What is needed
Your task is to return all of the entries below exactly, leaving out each picture.

Records contained in a dataset

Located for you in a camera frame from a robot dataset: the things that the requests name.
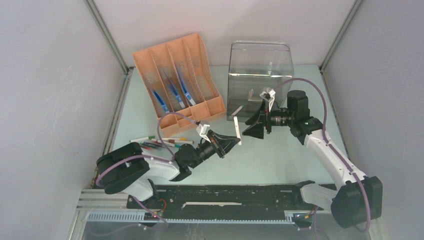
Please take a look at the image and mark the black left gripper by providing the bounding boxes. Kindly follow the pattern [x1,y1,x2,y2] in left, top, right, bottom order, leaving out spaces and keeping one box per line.
[189,129,240,169]

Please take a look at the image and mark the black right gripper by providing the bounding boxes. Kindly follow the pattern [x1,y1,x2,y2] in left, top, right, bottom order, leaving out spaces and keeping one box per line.
[242,99,295,140]

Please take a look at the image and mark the long beige eraser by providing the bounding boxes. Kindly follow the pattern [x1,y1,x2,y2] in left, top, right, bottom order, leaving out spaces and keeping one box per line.
[248,97,263,102]

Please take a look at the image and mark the blue folder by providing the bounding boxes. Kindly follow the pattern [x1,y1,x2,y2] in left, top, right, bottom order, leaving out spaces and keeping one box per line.
[176,68,196,106]
[149,88,170,114]
[167,78,186,109]

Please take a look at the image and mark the grey transparent drawer unit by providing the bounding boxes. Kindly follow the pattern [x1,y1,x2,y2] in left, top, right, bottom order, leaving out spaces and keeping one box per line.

Answer below
Located for you in a camera frame from a robot dataset: the things that the requests name.
Please take a look at the image and mark the black left gripper by providing the bounding boxes. Kindly follow the pattern [x1,y1,x2,y2] in left, top, right, bottom order, leaving out spaces and keeping one box per line.
[189,129,240,169]

Please take a look at the image and mark the black right gripper by providing the bounding boxes. Kindly follow the pattern [x1,y1,x2,y2] in left, top, right, bottom order, leaving out spaces and keeping one box per line.
[242,99,295,140]

Please take a look at the image and mark the long beige eraser by providing the bounding boxes. Kindly follow the pattern [x1,y1,x2,y2] in left, top, right, bottom order, leaving out spaces and keeping one box per line.
[248,97,263,102]

Please take a look at the image and mark the blue folder by providing the bounding boxes. Kindly follow the pattern [x1,y1,x2,y2] in left, top, right, bottom order, leaving out spaces and keeping one box per line.
[176,68,196,106]
[149,88,170,114]
[167,78,186,109]

Please take a look at the image and mark the grey transparent drawer unit by providing the bounding boxes. Kindly follow the pattern [x1,y1,x2,y2] in left, top, right, bottom order, leaving out spaces and keeping one box per line.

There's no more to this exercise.